Money-Saving Expert Martin Lewis

Money-Saving Expert Martin Lewis takes a look at ISAs

 

 
 
 
 
Happy New Year! The new financial year that is – it started this month.
 
The main cause for celebrating is that everyone over 16 years old can now save £5,100 in a new tax-free cash ISA.

While ISA rates have had a justifiably bad press recently, know what you’re doing and they still vastly out-pay the best savings accounts. And my aim is to ensure you know what you’re doing.

The Basics – what are Individual Savings Accounts (ISAs)?
 
For a decade now, whether it’s on telly, radio, in books or on my website I’ve used the same analogy to explain ISAs.  It works, so forgive me if I bring out ‘the cakes’ again.

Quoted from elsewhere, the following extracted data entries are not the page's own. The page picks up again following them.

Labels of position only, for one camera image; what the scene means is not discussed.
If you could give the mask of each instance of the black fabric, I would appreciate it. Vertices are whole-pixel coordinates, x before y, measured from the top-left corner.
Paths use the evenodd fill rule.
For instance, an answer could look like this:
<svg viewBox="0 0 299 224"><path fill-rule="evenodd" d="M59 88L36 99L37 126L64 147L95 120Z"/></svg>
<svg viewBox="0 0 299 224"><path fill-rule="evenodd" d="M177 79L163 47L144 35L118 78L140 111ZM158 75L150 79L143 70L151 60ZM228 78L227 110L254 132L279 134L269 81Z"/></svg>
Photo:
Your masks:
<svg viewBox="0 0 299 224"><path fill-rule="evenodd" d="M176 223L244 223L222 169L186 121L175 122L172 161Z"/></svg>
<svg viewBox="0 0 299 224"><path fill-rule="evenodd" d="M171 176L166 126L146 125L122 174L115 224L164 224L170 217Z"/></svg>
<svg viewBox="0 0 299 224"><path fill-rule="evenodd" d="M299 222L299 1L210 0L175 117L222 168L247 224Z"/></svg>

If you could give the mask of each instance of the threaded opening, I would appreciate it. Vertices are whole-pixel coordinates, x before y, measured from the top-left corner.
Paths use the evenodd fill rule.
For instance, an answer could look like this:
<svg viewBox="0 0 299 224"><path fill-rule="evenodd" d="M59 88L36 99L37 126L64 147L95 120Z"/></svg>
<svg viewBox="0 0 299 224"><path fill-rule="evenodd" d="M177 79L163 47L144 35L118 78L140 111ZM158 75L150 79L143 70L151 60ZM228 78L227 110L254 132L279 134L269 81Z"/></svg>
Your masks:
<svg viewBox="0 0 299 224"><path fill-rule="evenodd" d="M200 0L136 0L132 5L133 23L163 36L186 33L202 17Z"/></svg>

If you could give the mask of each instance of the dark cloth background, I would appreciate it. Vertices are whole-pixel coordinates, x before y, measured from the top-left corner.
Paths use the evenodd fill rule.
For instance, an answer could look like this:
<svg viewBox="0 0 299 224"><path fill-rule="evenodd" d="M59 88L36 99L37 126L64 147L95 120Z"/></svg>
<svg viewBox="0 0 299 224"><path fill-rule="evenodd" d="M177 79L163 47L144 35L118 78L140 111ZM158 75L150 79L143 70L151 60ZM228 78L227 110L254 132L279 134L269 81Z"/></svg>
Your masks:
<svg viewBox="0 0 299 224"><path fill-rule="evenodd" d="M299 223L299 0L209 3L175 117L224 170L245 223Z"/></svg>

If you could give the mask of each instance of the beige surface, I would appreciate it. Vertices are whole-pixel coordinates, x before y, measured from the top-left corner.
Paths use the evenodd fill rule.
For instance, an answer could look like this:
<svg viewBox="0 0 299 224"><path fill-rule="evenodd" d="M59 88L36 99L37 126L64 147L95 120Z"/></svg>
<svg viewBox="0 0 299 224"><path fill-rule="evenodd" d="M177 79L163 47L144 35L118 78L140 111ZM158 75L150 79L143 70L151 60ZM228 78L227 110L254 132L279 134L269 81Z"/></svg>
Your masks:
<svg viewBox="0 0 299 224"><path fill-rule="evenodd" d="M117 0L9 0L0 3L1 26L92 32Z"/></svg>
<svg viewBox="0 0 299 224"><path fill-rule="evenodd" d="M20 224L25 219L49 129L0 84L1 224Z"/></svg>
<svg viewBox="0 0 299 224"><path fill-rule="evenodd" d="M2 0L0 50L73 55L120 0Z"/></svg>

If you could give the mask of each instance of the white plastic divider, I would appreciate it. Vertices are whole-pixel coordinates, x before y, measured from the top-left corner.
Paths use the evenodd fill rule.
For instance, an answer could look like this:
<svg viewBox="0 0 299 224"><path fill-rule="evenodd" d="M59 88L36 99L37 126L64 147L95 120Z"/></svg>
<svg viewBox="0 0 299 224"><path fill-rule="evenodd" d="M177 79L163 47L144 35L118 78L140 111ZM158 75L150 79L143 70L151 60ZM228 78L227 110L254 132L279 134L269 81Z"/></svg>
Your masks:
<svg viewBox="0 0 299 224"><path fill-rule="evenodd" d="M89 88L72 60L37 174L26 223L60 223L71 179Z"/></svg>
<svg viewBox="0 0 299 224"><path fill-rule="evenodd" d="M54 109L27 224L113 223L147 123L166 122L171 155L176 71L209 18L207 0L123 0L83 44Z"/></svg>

Just imagine you have got a couple of cakes: one chocolate (representing cash) and the other strawberry (shares). Now picture the tax man picking up a slice and takes a bite from it.

Yet each year, to encourage saving, you’re given a tax-free ISA wrapper, a bit like cling film, that you can put around some of the cake.

Once inside the cling film, the cake hasn’t changed. The chocolate is still chocolate (cash is still cash) and the strawberry is still strawberry (shares are still shares). The only difference is that, once inside the ISA, the tax man can’t bite it.
 
How do cash ISAs work?
 
The cash element of ISAs is simply a tax-free savings account, and you can take your money out
whenever you want. This year, for the first time, everyone will be allowed to put £5,100 in one – and, importantly, once the money’s in, it stays tax-free YEAR-AFTER-YEAR.

That has a real impact. Normally, basic rate taxpayers hand over 20% of their savings interest to the tax man (higher rate taxpayers 40%), so keeping cash in an ISA boosts your take-home interest by a quarter (two thirds for higher rate taxpayers) and this gain compounds each year.
 
The problem is many providers gleefully take this gain for themselves, by offering desultory low rates like 0.1 percent. Yet you can avoid that:
 
The Top Paying Cash ISAs
·         Top Easy Access Deal – 3.2% with rate guarantee.

The current easy-access best buys are sister banks Alliance & Leicester and Santander, whose Flexible Cash ISAs pays 3.2% AER and guarantees to be 2.7% points above base rate for the first year. So if interest rates rise, so will what you’re paid.

The sting in the tail is that after a year the rate plummets, possibly to just 0.5%. So get one, but put the anniversary in your diary, and then simply transfer it to a better paying deal then.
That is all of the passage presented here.